Input material:
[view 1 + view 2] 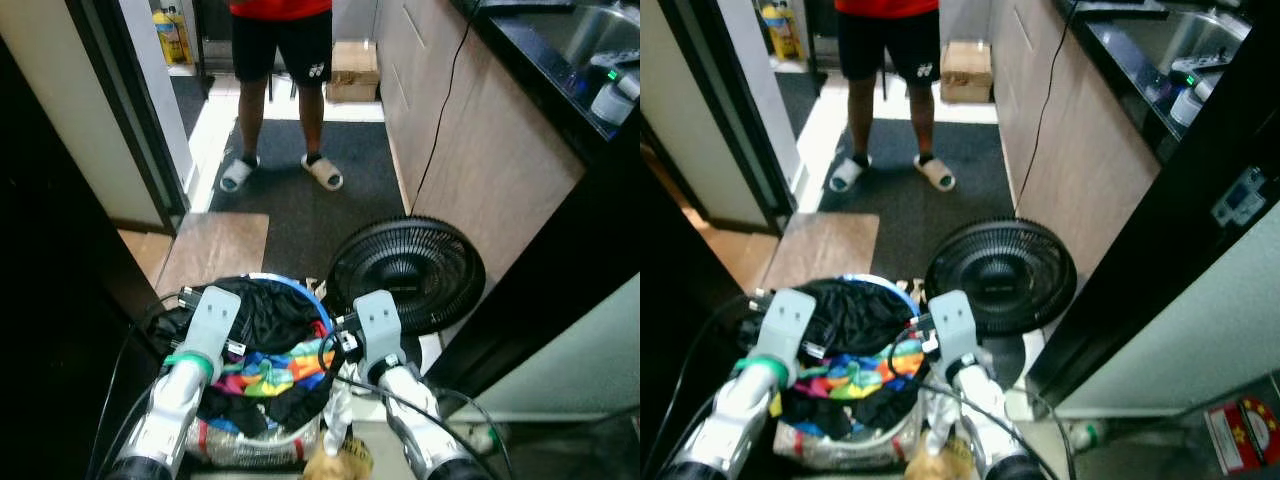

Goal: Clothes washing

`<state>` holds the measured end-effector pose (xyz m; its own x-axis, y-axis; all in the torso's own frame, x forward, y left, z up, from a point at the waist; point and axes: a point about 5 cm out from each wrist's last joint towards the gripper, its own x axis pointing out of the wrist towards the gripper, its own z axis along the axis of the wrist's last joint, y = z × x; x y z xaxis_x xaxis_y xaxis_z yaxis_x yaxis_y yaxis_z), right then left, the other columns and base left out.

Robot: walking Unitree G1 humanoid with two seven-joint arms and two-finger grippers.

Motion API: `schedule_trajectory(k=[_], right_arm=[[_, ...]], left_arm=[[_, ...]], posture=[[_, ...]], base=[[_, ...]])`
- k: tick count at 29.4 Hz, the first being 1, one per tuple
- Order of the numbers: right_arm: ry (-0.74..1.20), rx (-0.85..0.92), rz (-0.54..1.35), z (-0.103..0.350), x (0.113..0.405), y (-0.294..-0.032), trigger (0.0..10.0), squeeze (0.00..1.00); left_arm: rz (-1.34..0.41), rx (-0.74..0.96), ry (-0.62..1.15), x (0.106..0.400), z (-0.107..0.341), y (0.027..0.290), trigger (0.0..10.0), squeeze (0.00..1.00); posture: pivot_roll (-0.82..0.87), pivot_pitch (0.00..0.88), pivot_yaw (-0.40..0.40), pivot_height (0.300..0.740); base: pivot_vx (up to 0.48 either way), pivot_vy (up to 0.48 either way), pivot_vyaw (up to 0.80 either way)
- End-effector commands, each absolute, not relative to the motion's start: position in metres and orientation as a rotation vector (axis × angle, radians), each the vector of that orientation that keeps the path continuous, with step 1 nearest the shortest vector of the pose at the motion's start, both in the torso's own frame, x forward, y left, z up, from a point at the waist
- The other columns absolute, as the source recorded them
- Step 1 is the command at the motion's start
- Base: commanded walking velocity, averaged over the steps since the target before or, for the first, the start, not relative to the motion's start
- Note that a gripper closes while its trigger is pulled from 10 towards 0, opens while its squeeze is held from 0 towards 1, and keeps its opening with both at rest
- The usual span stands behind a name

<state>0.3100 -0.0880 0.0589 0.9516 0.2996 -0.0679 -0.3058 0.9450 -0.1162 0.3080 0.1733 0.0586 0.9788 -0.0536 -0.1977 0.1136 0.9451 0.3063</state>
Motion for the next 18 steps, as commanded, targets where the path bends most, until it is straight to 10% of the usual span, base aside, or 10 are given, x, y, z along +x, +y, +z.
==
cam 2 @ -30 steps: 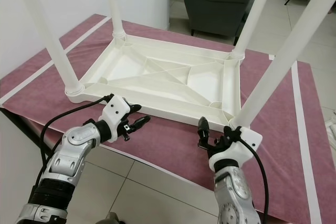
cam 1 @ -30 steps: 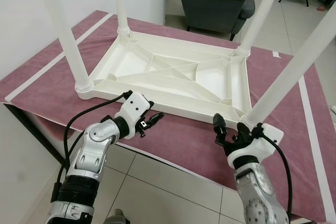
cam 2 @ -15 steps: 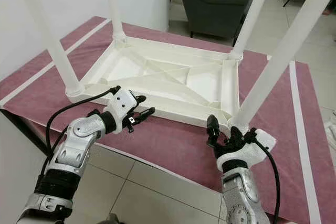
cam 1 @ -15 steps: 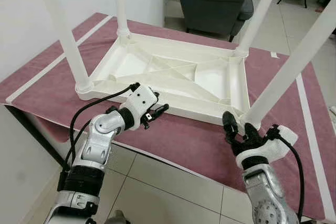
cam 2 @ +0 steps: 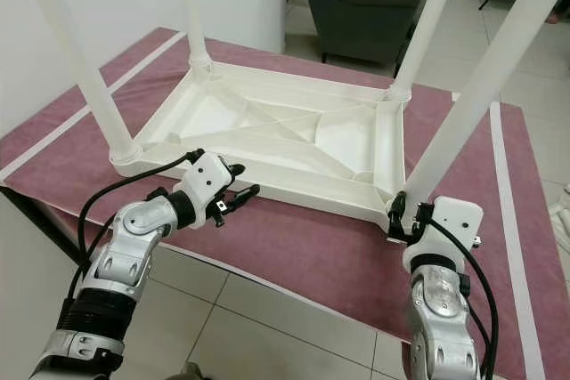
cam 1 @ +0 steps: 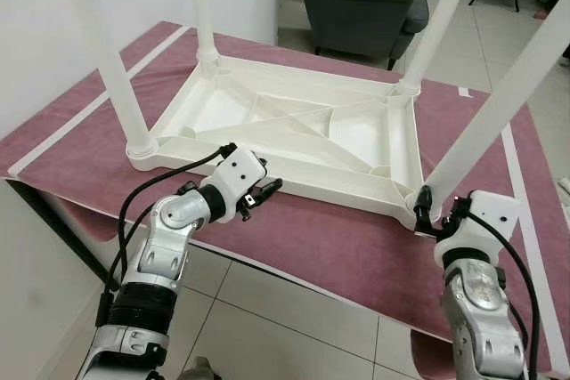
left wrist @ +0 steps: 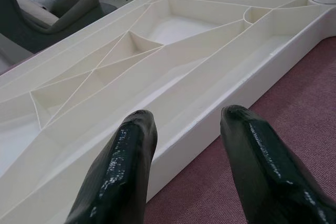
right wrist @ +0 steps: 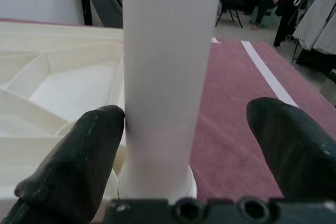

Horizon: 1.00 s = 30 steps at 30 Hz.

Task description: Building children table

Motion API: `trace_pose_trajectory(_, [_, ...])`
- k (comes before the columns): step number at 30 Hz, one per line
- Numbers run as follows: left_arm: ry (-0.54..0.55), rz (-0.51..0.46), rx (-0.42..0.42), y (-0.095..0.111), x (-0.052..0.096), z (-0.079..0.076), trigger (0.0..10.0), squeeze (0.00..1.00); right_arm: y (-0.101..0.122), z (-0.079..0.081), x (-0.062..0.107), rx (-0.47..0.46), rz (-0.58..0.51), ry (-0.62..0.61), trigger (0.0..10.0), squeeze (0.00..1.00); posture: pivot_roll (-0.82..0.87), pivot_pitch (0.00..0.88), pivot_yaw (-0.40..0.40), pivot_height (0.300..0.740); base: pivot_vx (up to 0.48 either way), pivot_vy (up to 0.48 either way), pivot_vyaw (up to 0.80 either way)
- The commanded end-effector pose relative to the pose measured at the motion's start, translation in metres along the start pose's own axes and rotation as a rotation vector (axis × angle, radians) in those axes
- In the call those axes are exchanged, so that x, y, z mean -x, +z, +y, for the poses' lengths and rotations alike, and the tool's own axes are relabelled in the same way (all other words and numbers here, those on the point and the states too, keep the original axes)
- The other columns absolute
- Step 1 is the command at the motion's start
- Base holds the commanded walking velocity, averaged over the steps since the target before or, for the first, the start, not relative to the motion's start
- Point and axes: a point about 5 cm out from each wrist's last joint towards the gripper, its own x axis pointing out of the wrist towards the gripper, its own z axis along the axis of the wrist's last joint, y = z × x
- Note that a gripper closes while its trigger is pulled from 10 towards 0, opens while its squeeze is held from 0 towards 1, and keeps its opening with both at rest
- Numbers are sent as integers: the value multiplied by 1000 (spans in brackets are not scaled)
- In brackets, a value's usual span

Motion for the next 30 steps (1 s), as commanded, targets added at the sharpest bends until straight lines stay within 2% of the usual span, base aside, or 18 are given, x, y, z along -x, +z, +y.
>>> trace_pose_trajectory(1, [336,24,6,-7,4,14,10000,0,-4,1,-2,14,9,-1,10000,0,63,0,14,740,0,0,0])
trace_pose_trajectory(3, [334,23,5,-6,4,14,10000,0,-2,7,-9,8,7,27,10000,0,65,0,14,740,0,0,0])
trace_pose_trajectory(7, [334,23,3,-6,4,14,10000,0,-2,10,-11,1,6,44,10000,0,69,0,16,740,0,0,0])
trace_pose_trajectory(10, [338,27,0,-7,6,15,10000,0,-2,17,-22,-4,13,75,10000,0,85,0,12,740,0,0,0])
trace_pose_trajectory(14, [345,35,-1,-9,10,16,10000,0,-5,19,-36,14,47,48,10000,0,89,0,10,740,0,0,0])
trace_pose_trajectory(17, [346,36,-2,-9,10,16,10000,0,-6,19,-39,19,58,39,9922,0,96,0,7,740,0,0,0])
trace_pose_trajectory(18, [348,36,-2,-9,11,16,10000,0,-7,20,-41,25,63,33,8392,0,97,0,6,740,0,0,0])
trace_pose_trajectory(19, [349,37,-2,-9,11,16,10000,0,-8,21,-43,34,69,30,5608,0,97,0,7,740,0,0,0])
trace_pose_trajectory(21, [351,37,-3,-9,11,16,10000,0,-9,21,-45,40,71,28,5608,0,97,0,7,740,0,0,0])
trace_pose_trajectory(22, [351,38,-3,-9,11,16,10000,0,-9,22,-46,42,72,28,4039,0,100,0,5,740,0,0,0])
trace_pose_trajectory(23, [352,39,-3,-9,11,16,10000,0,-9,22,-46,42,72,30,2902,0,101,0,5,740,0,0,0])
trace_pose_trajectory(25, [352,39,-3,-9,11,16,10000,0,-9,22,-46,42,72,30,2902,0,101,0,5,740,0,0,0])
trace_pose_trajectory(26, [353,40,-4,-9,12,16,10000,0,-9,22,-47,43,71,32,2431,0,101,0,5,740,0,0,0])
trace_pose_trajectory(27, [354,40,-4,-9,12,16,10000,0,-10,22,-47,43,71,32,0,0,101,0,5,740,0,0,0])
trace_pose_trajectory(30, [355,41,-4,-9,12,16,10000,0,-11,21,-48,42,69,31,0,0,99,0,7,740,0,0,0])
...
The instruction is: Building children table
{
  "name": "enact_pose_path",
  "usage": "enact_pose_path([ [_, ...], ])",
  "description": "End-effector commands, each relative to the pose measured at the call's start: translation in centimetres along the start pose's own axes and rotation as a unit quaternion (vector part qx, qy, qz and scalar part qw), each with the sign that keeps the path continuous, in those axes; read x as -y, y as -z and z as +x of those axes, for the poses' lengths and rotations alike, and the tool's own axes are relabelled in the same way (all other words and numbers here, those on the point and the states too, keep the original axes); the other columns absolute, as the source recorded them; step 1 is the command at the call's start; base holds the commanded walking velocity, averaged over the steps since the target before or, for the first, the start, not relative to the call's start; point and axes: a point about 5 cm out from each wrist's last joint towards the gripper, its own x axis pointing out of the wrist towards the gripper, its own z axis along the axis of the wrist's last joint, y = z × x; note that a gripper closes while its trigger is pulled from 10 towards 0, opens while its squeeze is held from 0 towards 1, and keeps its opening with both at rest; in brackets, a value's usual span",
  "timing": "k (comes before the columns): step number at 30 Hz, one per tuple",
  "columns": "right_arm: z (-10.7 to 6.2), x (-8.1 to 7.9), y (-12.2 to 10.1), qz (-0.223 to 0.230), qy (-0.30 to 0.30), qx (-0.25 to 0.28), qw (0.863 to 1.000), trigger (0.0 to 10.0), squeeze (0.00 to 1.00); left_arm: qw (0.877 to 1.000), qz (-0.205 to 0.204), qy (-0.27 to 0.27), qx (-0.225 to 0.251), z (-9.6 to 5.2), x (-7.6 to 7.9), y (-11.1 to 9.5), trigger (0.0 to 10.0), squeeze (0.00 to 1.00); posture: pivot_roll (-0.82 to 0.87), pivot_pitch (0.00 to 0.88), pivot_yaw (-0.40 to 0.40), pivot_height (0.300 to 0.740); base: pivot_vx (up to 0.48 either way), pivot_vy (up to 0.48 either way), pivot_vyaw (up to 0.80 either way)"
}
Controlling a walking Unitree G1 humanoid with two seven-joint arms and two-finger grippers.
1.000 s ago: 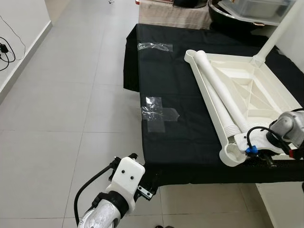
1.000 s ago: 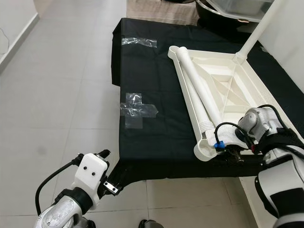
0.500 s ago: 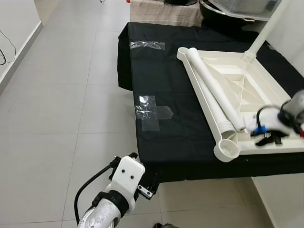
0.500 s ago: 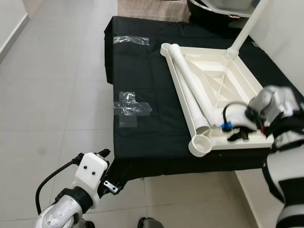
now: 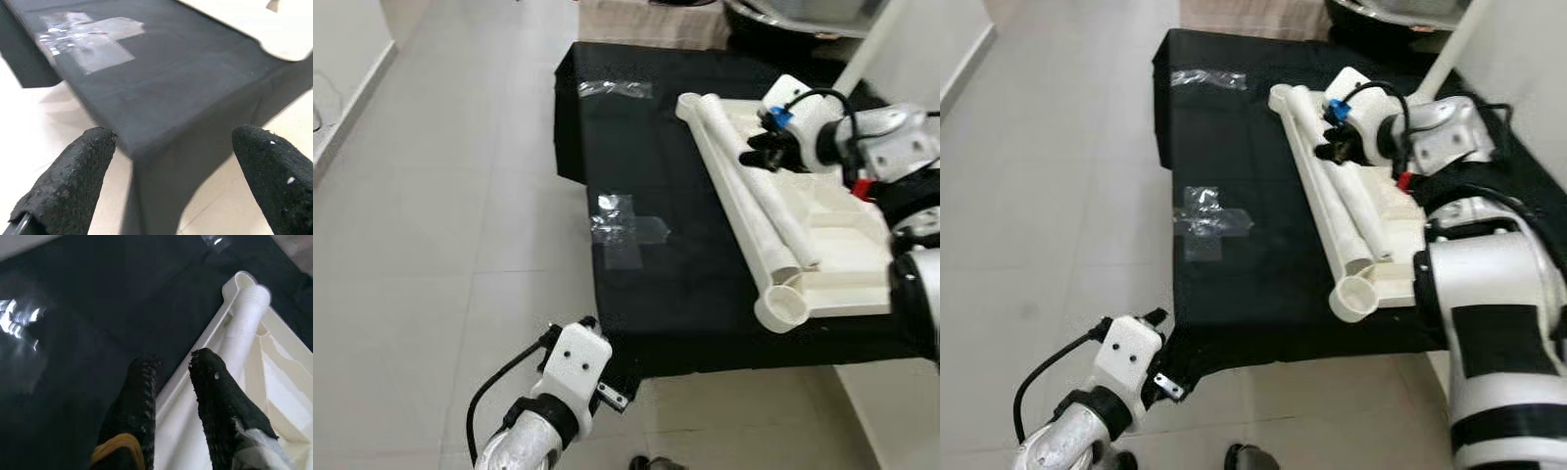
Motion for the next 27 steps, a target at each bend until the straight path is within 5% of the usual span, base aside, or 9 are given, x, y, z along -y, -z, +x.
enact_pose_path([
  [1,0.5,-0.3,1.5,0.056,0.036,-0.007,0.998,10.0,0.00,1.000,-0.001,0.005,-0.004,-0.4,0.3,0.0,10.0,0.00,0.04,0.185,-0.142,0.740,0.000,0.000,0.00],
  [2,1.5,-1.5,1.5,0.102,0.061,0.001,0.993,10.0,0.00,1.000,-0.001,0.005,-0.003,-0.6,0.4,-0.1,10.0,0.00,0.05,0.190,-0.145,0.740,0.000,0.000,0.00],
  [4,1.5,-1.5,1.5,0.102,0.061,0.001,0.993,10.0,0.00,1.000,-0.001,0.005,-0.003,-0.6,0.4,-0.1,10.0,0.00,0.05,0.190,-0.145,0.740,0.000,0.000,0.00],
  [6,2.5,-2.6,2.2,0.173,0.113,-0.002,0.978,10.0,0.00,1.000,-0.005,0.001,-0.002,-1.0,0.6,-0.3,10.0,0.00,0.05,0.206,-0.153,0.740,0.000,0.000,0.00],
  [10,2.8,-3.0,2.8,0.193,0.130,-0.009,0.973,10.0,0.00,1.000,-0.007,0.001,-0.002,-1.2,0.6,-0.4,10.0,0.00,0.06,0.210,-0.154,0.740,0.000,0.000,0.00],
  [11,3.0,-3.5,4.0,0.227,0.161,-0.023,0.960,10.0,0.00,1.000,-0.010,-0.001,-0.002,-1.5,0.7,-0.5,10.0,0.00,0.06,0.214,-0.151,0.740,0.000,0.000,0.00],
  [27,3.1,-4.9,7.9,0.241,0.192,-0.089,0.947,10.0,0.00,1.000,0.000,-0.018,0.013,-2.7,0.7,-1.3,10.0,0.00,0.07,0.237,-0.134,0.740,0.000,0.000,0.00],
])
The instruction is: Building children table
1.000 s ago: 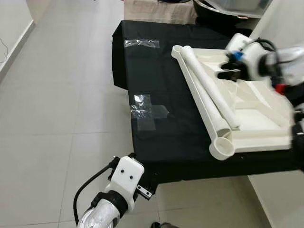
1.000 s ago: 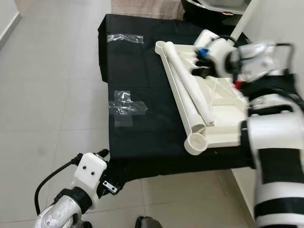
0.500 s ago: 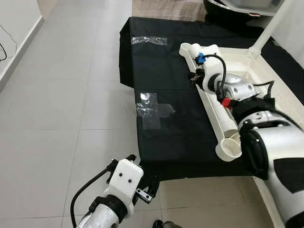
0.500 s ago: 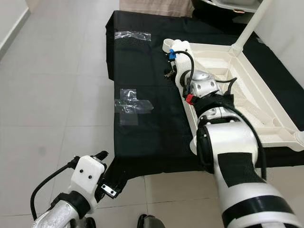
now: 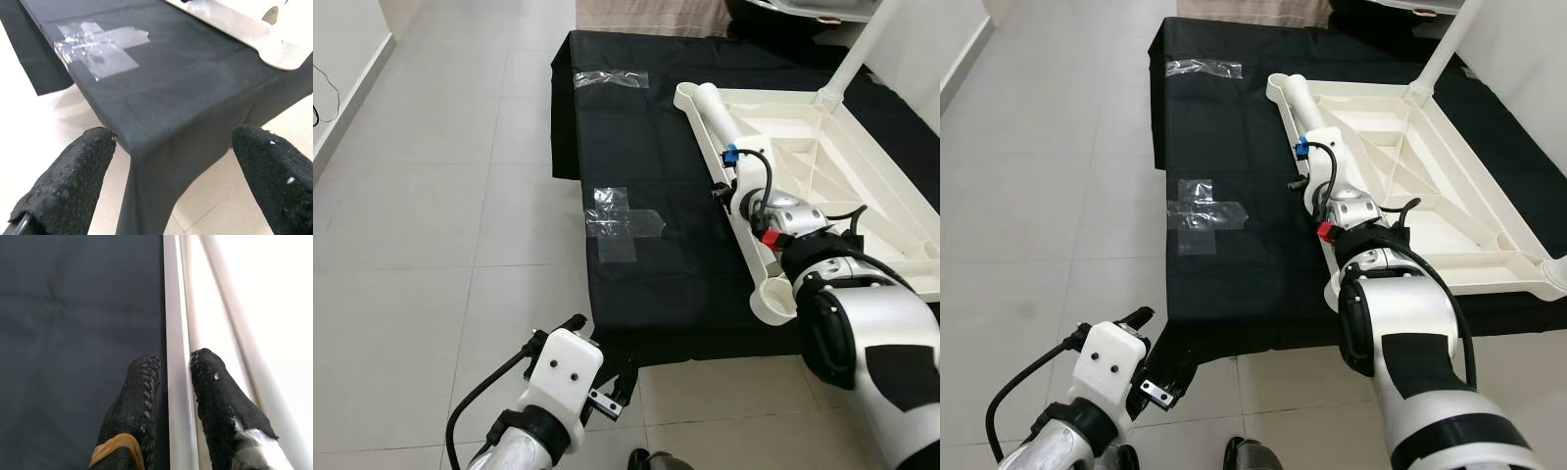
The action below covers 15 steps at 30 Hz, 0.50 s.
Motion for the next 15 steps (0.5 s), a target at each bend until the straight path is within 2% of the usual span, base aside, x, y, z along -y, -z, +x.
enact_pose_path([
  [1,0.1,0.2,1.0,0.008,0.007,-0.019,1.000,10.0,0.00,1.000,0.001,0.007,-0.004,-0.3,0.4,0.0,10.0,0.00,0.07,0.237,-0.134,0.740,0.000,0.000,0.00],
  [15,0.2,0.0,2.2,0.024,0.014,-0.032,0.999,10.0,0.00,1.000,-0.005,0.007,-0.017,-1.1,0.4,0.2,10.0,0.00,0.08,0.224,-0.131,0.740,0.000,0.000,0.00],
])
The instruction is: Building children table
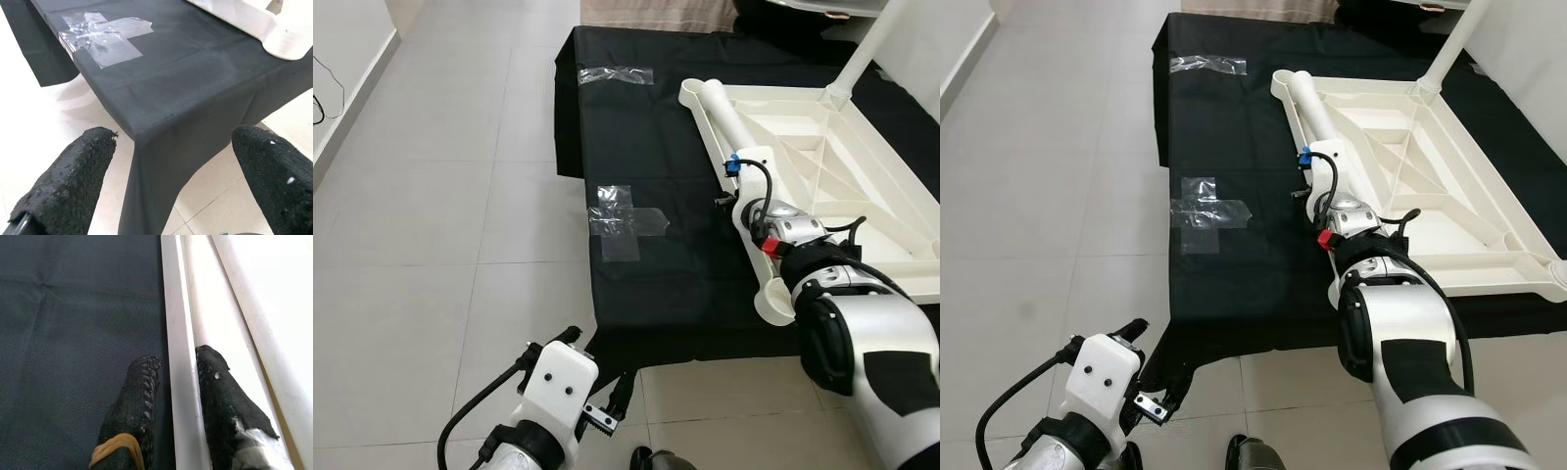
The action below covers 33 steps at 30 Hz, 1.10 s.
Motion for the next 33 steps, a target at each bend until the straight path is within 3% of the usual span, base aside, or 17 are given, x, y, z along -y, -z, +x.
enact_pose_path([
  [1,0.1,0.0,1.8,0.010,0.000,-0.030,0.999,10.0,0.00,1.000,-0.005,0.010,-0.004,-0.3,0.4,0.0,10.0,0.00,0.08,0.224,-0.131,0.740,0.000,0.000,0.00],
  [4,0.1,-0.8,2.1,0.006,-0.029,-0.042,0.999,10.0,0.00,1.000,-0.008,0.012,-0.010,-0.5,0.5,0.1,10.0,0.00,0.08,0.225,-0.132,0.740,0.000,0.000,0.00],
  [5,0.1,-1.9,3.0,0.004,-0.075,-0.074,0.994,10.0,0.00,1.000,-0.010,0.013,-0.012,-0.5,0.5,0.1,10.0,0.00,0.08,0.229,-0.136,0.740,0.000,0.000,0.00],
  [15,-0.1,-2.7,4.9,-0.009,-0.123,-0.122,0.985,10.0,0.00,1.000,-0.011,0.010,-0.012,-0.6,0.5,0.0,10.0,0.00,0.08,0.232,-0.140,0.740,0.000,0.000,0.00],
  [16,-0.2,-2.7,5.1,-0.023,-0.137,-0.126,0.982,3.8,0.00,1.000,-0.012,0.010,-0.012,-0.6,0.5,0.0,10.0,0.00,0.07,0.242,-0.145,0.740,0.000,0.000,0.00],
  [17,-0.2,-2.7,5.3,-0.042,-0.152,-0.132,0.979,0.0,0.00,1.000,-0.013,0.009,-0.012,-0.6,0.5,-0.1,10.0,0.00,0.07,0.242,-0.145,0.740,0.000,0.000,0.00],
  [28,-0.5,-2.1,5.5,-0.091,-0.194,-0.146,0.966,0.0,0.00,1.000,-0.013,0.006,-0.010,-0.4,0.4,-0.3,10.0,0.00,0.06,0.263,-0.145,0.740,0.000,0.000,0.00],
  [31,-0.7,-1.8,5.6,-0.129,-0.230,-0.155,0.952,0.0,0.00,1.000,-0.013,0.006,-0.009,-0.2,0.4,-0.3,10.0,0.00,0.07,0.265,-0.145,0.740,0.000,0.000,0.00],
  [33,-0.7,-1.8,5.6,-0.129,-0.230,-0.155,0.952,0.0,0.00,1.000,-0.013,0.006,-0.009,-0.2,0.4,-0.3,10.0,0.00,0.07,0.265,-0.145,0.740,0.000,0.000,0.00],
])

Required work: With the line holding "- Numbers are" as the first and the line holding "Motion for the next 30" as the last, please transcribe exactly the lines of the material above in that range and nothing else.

Exercise response:
- Numbers are sent as integers: the value multiplied by 1000 (spans in brackets are not scaled)
- In brackets, a value's usual span

Motion for the next 30 steps (1 s), as commanded, targets added at the sharpest bends until straight lines stay within 2% of the usual span, base aside, or 18 are given, x, y, z along -x, +z, +y.

The answer given above is complete as it stands.